フリリク企画 | ナノ
( この時が止まればいい )
金兄!そうほわりと幼子独特の笑みを浮かべる名前にだらしなく表情が緩む。五歳とそこそこ歳が離れている妹はまだ小学生になって一年も経っていないものだからまだ甘えたで無下にはできずついつい甘やかしてしまう。
理由はそれだけじゃなくて、いつもこの目の前の妹が自分じゃなくて柔兄に甘えて、情けないがこちとら寂しいのだ。

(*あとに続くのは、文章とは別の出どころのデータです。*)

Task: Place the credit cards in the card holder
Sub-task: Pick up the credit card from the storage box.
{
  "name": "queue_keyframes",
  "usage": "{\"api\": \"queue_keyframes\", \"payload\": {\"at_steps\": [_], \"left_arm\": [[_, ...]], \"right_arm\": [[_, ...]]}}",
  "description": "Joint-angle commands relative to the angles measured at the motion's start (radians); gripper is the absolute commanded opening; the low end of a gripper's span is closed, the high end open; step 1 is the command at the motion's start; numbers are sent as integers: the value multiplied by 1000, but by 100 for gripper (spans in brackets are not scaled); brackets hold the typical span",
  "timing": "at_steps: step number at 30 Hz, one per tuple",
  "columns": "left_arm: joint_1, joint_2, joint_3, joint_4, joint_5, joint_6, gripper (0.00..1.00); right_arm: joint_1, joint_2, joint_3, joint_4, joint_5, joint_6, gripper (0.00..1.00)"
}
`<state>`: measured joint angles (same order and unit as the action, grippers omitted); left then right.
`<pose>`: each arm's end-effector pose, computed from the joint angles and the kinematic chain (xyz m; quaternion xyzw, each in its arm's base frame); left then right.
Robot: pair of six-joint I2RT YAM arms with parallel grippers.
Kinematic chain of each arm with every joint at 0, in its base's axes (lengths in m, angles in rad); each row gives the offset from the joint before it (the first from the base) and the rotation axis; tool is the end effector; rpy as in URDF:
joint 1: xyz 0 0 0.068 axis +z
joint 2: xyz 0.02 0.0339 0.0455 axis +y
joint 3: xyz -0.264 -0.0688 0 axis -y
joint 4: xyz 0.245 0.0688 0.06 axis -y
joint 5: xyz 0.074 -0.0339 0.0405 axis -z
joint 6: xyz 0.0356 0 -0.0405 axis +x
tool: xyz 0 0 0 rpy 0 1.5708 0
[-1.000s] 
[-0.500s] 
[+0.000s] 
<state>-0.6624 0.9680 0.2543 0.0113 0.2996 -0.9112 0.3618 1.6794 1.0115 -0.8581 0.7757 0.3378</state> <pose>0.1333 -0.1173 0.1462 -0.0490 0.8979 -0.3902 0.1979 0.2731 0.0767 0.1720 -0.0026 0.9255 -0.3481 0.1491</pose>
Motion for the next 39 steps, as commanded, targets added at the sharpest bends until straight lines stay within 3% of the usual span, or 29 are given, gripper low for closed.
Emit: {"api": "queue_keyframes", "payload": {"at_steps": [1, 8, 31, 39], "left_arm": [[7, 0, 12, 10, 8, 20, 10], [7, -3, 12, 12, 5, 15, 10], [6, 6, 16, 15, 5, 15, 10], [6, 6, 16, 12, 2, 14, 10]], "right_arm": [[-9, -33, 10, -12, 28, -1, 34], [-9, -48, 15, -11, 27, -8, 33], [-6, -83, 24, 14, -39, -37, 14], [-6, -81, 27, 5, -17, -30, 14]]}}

手を伸ばしてくる名前を柔兄みたいに抱き上げれば名前はまた笑う。なんだかさっきより大人っぽかった。でもその体はまだまだ軽くほそっこい。
「どうしたんや?名前」
「あのね、柔兄がたまには金兄と遊んだれって。それでそういえばそうだなぁって」
だから。
またあのふんにゃりした笑みを浮かべた名前。
柔兄に、というのがなんだか悔しい気もしないでもないがこうして甘えてくれるのだから悪い気はしない。そかそかと笑い返せば名前も真似てそかそかと頷く。まだ意味もちゃんと理解できてないとことかガキやなぁ。
むっちゃかわええ。
たまらず小さい体を抱きしめれば(家族愛であって変態の意味はない)、名前もどうしたの?なんて言いながらもすべすべな頬をすりよせてきて甘い匂いがした。
「あめちゃんでも食うたんか?」
「うん!もらったの。林檎だよ。金兄もいる?」
「くれるんか?」
「あげるよ、ほら」
丁寧に包み紙をほどいて赤色のビー玉みたいなそれを差し出してくる。それを受け取り口に含めば甘さが広がる。
「おいし?」
「おん。ありがとな」
「うん!」
何度目かの笑顔。そして抱擁。再び広がる甘い匂い。むっちゃサービスやこれ。
そせういやさっきの目の前で太陽みたいな笑みは輝くようだった。いつもこんな笑顔を見れるなんて、なんだか柔兄がなんだか羨ましいわ。